Des. Ricardo Dip
Nos primeiros anos deste século, veio à cena, entre nós, a figura do «patrimônio de afetação», instituído com a Lei 10.931, de 2 de agosto de 2004, que alterou a Lei 4.591/1964 (de 16-12), ou seja, a disciplina do condomínio edilício e das incorporações imobiliárias.
O longo art. 31-A que se acrescentou a essa Lei 4.591 dispõe em seu caput: «A critério do incorporador, a incorporação poderá ser submetida ao regime da afetação, pelo qual o terreno e as acessões objeto de incorporação imobiliária, bem como os demais bens e direitos a ela vinculados, manter-se-ão apartados do patrimônio do incorporador e constituirão patrimônio de afetação, destinado à consecução da incorporação correspondente e à entrega das unidades imobiliárias aos respectivos adquirentes».
E lê-se no art. 31-B da mesma lei: «Considera-se constituído o patrimônio de afetação mediante averbação, a qualquer tempo, no Registro de Imóveis, de termo firmado pelo incorporador e, quando for o caso, também pelos titulares de direitos reais de aquisição sobre o terreno».
Que se entende juridicamente por «afetação»?
O vocábulo «afetação» provém do substantivo latino affectio, affectionis (cf., por todos, Antônio Geraldo da Cunha), e, entre suas várias acepções, parece bem que aqui se destaquem as de «relação», «disposição«, «estado», «modo de ser», «posição«, «inclinação» (veja-se Francisco Torrinha).

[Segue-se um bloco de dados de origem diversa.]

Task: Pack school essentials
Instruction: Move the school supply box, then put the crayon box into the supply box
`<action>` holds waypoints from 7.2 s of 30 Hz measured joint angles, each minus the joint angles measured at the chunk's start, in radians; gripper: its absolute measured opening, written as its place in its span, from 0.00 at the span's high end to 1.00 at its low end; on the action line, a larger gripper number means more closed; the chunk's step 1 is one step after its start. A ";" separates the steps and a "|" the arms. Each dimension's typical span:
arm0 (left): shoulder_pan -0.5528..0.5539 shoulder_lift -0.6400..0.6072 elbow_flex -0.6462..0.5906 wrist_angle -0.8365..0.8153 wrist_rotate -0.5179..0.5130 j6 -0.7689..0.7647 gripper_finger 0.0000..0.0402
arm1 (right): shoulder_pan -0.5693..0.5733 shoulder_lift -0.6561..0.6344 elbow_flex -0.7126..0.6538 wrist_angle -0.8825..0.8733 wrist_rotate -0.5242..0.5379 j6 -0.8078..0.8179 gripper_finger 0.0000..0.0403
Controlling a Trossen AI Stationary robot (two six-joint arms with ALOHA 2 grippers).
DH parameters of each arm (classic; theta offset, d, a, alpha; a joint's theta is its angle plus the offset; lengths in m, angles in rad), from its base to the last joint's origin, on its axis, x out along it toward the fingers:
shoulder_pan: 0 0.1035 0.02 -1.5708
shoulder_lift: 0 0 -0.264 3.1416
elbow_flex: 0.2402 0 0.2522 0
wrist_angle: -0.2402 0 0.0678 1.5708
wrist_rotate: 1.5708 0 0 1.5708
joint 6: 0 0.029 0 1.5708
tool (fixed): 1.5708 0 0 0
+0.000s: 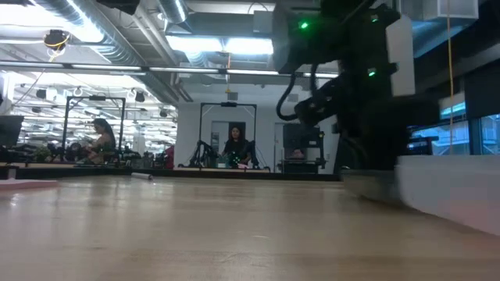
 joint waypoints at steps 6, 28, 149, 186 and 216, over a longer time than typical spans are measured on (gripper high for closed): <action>0.025 0.000 0.000 -0.002 0.000 -0.001 0.88 | -0.064 0.003 0.004 0.011 0.121 -0.085 0.75; 0.072 0.000 0.000 -0.079 0.000 -0.054 0.88 | -0.141 0.009 0.151 0.040 0.284 -0.228 0.75; -0.780 0.419 0.000 -0.176 0.060 -1.662 0.28 | 0.301 0.004 0.515 0.299 0.197 -0.041 0.91; -0.797 0.681 0.068 -0.198 -0.010 -1.697 0.00 | 0.301 0.004 0.515 0.304 0.197 -0.039 0.91; -0.811 0.845 0.203 -0.368 0.028 -1.886 0.00 | 0.301 0.004 0.515 0.310 0.197 -0.040 0.91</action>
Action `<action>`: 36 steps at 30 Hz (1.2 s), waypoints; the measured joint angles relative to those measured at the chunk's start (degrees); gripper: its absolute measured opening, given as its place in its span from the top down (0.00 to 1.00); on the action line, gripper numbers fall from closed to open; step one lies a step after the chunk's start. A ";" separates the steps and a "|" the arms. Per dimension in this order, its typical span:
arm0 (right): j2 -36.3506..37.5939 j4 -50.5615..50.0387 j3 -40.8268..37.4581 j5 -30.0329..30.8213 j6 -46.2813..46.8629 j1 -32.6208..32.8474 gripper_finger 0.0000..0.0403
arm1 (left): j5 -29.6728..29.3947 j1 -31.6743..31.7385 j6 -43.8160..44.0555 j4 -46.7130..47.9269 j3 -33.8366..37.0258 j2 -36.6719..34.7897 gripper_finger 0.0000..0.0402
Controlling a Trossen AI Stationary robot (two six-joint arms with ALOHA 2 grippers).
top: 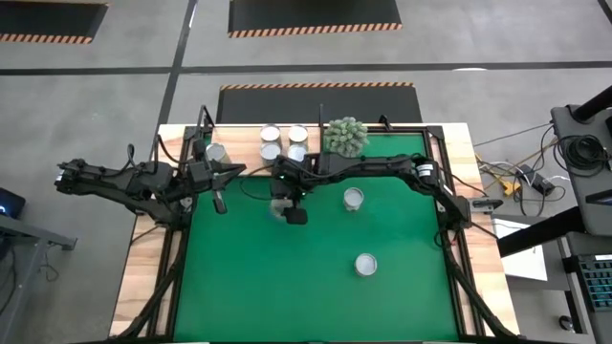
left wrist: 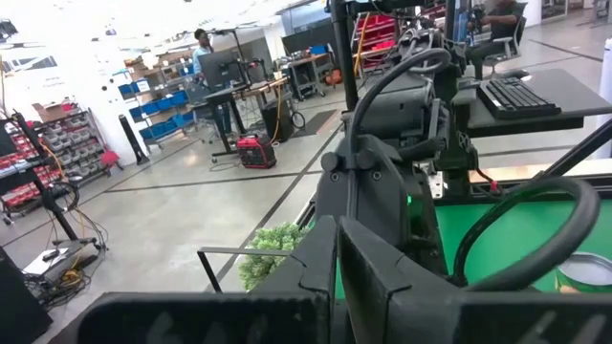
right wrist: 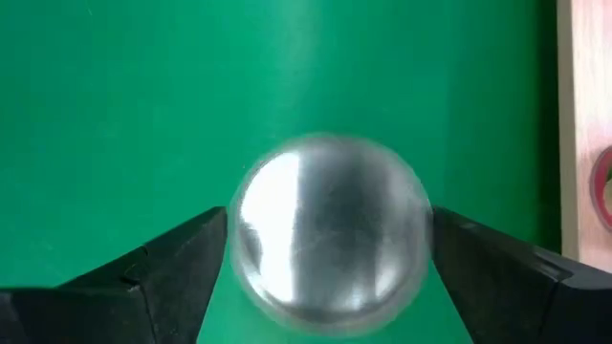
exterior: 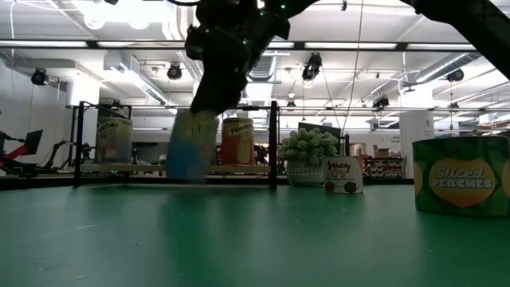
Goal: Pick and place cans onto a shelf
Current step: Put the canned cherries on the shelf
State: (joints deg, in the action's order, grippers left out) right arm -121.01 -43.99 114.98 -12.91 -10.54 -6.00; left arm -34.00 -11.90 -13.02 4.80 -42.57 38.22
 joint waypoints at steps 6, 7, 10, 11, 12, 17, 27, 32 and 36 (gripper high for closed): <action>0.00 0.74 -0.41 0.01 0.49 0.00 0.12 | 0.00 0.00 0.00 0.11 0.00 0.00 1.00; 0.00 0.61 -0.33 0.01 0.46 0.00 0.13 | 0.00 0.00 0.00 0.11 0.00 0.00 1.00; 0.03 -0.35 0.90 0.02 0.54 0.00 0.14 | 0.00 0.00 0.00 0.11 0.00 0.00 1.00; 0.10 -1.34 1.51 0.02 0.52 0.00 0.14 | 0.00 0.00 0.02 0.18 0.00 0.00 1.00; 0.35 -2.65 2.23 0.00 0.48 0.02 0.14 | 0.00 0.00 0.12 0.41 0.00 0.00 1.00; 3.51 -8.87 2.71 0.01 0.47 0.48 0.17 | 0.02 0.00 1.76 3.44 -0.02 0.24 1.00; 16.43 -5.33 -14.25 4.40 3.72 4.51 0.19 | 0.07 0.00 5.18 8.69 -0.02 5.64 1.00; 27.12 8.51 -29.78 8.84 5.54 6.34 0.19 | 0.09 0.00 6.60 8.64 -0.02 10.65 1.00; 35.77 22.31 -41.11 10.05 4.59 6.91 0.19 | 0.20 0.00 9.94 8.80 -0.35 14.78 0.99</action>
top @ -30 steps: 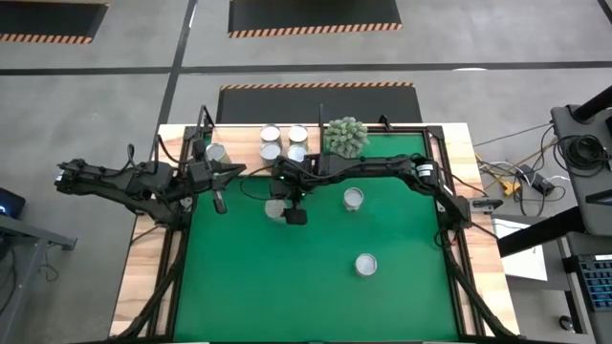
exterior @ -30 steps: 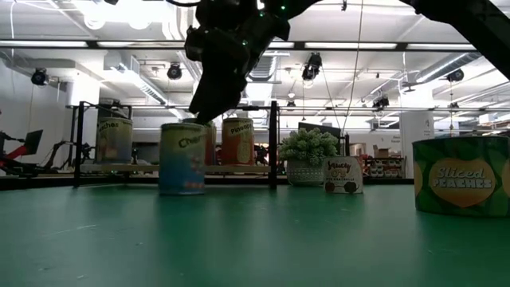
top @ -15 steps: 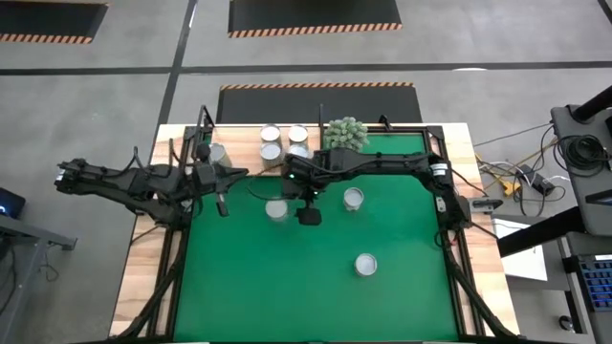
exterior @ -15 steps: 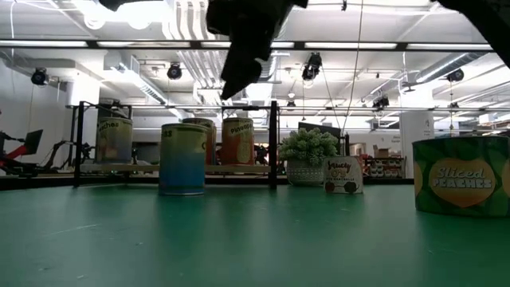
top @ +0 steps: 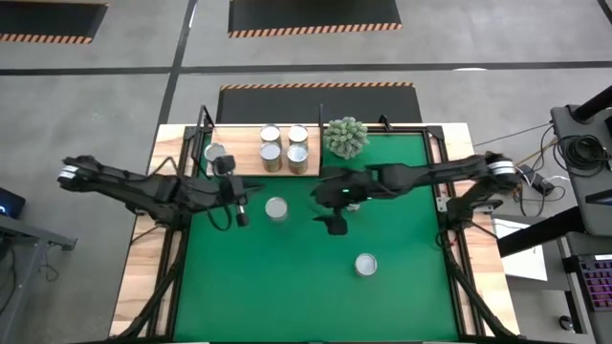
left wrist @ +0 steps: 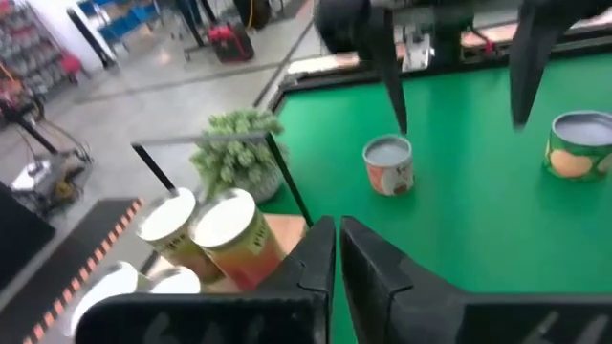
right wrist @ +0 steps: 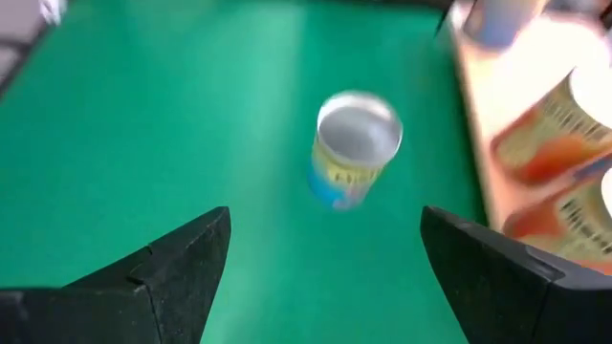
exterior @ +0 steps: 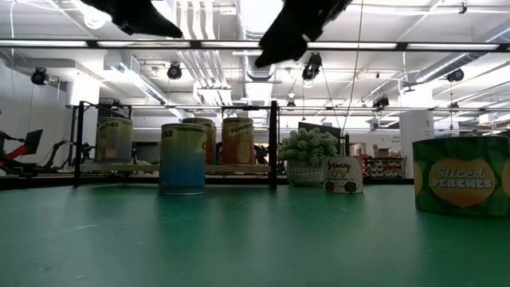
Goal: Pick and place cans onto a shelf
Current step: Put the canned cherries on the shelf
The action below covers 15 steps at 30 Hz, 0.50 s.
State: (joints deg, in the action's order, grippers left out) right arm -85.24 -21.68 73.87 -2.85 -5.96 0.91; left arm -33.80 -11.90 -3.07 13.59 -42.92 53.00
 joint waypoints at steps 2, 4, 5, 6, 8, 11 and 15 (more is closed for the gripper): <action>3.82 5.88 -4.83 -0.01 -1.21 0.02 0.19 | 0.32 0.00 2.49 0.55 -0.92 2.07 0.95; 7.21 11.47 -8.97 0.03 -2.85 -0.02 0.19 | 2.60 0.02 6.40 2.60 -1.60 4.02 0.89; 8.80 13.87 -10.87 0.03 -3.69 -0.03 0.19 | 4.28 0.02 8.47 3.45 -1.68 5.06 0.85; 10.33 16.02 -12.49 0.08 -4.59 -0.05 0.19 | 5.95 0.01 10.16 4.37 -1.68 6.14 0.81; 13.06 19.30 -15.06 0.07 -6.71 -0.05 0.19 | 8.83 0.00 13.30 6.08 -1.68 8.47 0.71; 16.40 22.02 -17.36 0.03 -9.58 -0.05 0.19 | 9.36 0.04 17.31 6.92 -1.68 12.35 0.54; 19.47 22.44 -18.50 0.02 -11.08 -0.05 0.19 | 8.93 0.17 20.36 6.85 -3.17 18.07 0.32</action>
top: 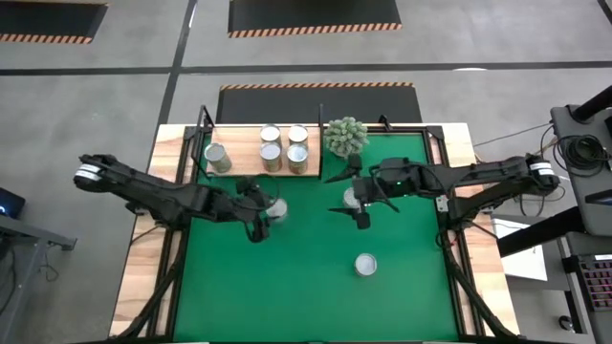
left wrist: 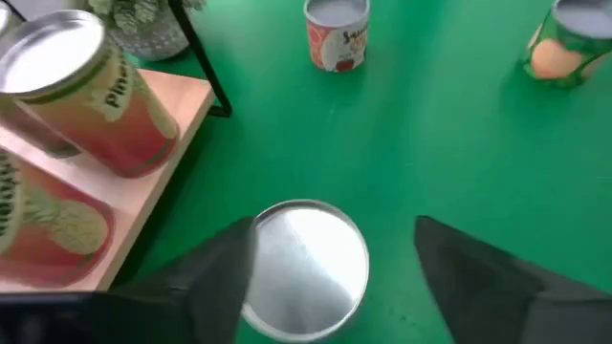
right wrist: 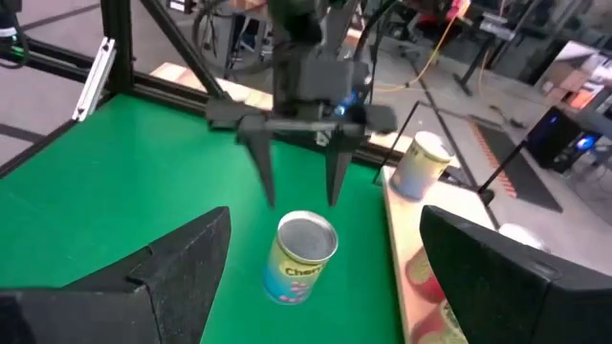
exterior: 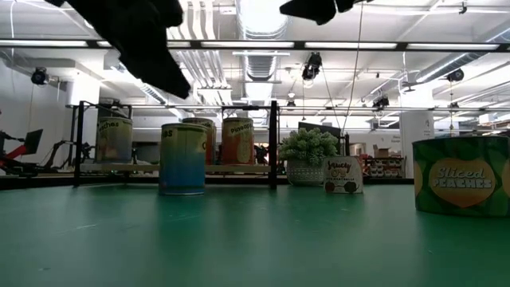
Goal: Pick and place cans onto a shelf
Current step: Put the canned cherries on the shelf
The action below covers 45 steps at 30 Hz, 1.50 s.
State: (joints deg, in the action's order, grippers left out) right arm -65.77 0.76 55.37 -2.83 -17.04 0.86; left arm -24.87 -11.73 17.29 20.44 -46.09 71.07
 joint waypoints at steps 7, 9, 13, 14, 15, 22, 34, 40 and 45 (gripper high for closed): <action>1.78 -0.97 -2.20 0.00 -1.62 0.00 0.19 | -0.10 0.84 0.13 4.64 -5.81 8.50 0.09; 2.07 -0.83 -2.19 -0.02 -1.69 0.00 0.19 | -0.12 1.41 0.13 5.24 -6.90 10.30 0.07; 2.09 -1.38 -2.18 -0.02 -1.99 0.00 0.19 | -0.09 2.94 0.90 7.63 -7.95 12.99 0.06; 2.03 -1.70 -2.18 -0.02 -2.01 0.00 0.19 | -0.09 3.31 1.18 7.97 -7.96 13.31 0.07; 2.03 -1.87 -2.18 -0.04 -2.01 0.00 0.19 | -0.08 3.68 1.39 8.03 -7.86 13.58 0.07; 2.03 -2.20 -2.18 -0.02 -2.01 0.00 0.19 | -0.06 4.72 3.23 9.65 -7.54 13.42 0.08; 2.03 -3.00 -2.18 -0.04 -2.03 0.00 0.19 | 0.42 4.72 6.68 9.09 -5.72 13.24 0.12; 2.03 -3.02 -2.16 -0.04 -2.05 0.00 0.19 | 0.41 4.72 7.66 8.98 -5.72 13.22 0.24; 2.03 -3.05 -2.16 -0.04 -2.05 0.00 0.19 | 0.36 4.72 8.37 8.90 -5.68 13.22 0.25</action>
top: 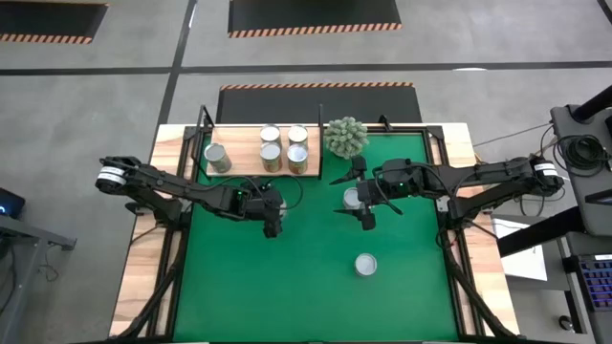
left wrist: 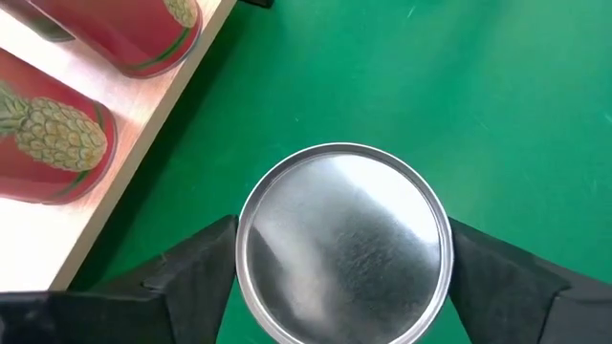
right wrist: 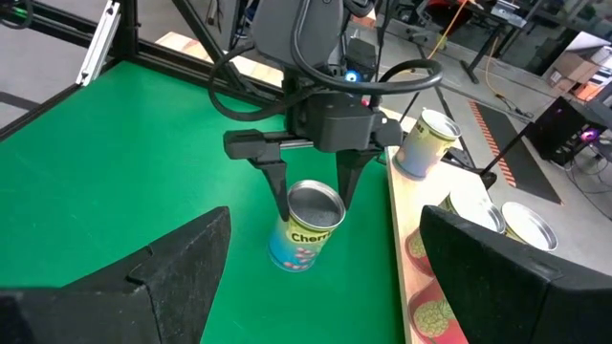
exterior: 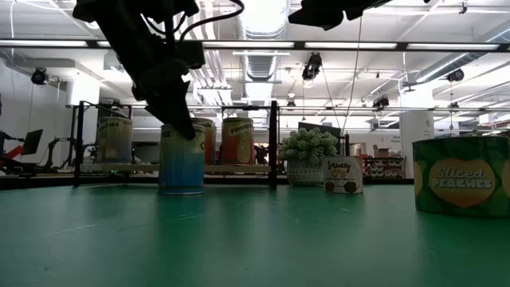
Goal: Pick and place cans onto a shelf
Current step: Put the canned cherries on the shelf
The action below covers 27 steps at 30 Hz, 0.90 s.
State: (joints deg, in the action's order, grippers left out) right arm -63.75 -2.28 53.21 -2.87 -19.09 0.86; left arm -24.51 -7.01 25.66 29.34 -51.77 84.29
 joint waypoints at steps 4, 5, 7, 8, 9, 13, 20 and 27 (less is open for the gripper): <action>0.00 -0.09 0.00 0.02 0.00 0.00 0.19 | -0.20 0.00 1.59 0.17 -0.10 -0.26 0.21; 0.00 -0.20 0.02 0.02 0.00 0.00 0.19 | -0.20 0.00 1.92 0.44 -0.52 -0.49 0.21; -0.02 -0.42 0.02 0.02 0.00 -0.02 0.19 | -0.24 0.00 2.09 0.73 -1.86 -1.50 0.22; -0.02 -0.44 0.02 0.02 0.00 -0.02 0.19 | -0.32 0.00 2.06 1.44 -2.75 -2.28 0.22; -0.02 -0.44 0.02 0.02 0.00 -0.02 0.19 | -0.76 0.00 1.98 2.68 -3.75 -3.03 0.22; -0.02 -0.44 0.02 0.02 -0.07 -0.02 0.19 | -6.96 0.12 2.19 11.69 -8.62 -6.87 0.22; -0.02 -0.42 0.02 0.02 -0.22 -0.02 0.19 | -19.15 4.48 5.07 26.84 -16.75 -14.83 0.22; -0.02 -0.39 0.04 0.01 -0.31 -0.02 0.19 | -21.52 15.95 0.00 27.79 -18.21 -21.57 0.22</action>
State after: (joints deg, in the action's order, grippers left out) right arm -63.77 -2.68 53.25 -2.86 -19.41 0.84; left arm -46.03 8.94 25.66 57.13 -69.98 62.72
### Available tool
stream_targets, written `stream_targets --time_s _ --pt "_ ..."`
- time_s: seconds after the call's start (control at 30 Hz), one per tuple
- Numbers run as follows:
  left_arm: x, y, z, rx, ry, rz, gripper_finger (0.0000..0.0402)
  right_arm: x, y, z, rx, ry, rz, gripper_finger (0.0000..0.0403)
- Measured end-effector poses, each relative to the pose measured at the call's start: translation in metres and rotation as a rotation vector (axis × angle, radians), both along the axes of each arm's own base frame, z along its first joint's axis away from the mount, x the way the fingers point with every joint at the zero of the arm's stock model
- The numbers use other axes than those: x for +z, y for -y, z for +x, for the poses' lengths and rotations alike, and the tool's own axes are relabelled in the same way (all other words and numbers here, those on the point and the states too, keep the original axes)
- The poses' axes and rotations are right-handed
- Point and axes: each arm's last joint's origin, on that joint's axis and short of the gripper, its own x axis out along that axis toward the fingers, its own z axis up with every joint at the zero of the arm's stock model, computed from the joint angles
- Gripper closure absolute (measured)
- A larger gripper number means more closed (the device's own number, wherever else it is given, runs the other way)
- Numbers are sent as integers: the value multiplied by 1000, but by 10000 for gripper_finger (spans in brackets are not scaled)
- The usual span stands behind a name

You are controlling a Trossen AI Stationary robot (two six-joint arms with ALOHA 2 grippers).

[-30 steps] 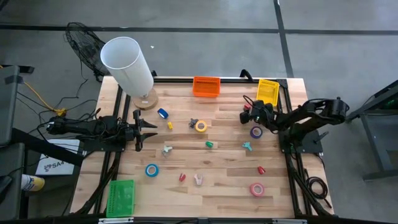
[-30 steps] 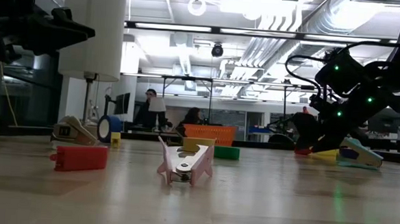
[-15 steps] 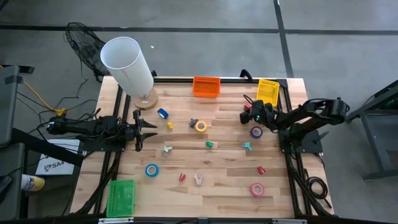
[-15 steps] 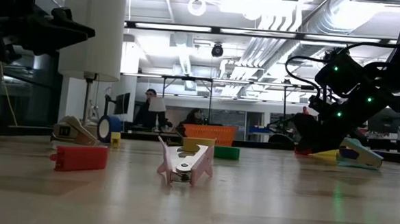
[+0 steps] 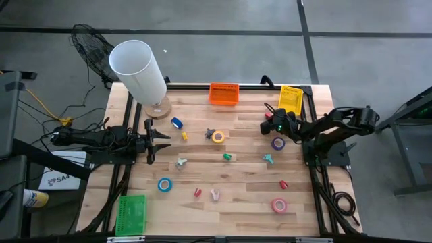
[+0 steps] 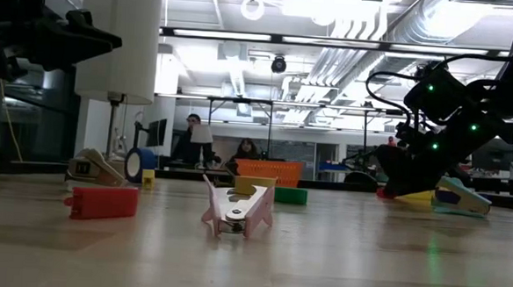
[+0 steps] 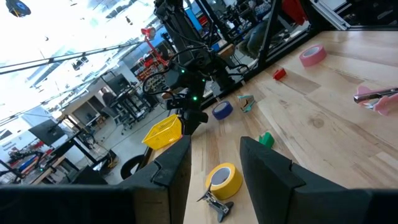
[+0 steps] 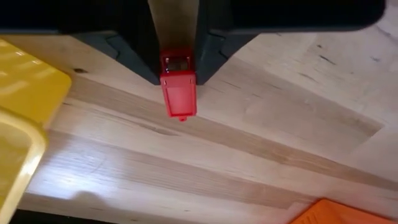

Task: Pick and place Stapler, Stapler remover, tape
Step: Put the top mini red stapler into the yellow bin

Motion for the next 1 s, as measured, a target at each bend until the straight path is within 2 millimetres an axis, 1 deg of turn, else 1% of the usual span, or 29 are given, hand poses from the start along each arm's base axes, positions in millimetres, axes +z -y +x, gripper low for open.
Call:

É dessa mesma palavra affectio que deriva nosso vernáculo «afeição».
Juridicamente, o conceito de «afetação» assina-se por uma referência teleológica: uma coisa «afetada» é uma coisa «destinada«, é dizer, uma coisa que se relaciona com um fim, inclina-se a ele, dispõe-se a ele, tem um modo de ser dirigido a esse fim. Dessa maneira, num primeiro aspecto, afetar é impor uma finalidade.
O que há pouco se referiu, com o texto do art. 31-A da Lei 4.591, põe à mostra o fim do regime de afetação nas incorporações imobiliárias: os imóveis e as acessões objeto dessas incorporações destinam-se a assegurar a conclusão das obras e a entrega das unidades imobiliárias a seus adquirentes.
Mas aí se trata de um regime peculiar que não exaure outras hipóteses de afetação: p.ex., quando, em um processo judicial relativo à prestação de alimentos, impõe-se que uma cota do salário do alimentante seja destinada ao beneficiário, aí se tem uma «afetação».
Além, pois, de uma afetação convencional −que, como visto, é a situação prevista na Lei 4.591−, pode haver afetação judicial e também outra, administrativa, quando se destinam bens ao uso comum do povo ou a um uso especial.
A afetação de coisas −móveis ou imóveis− importa numa separação jurídica dessas coisas, que ficam, pois, em estado de reserva para a garantia do cumprimento de alguma obrigação. É interessante, a propósito, o que observou De Plácido de Silva, para quem, no âmbito do direito civil, a afetação de um imóvel é quase sinônimo de hipoteca.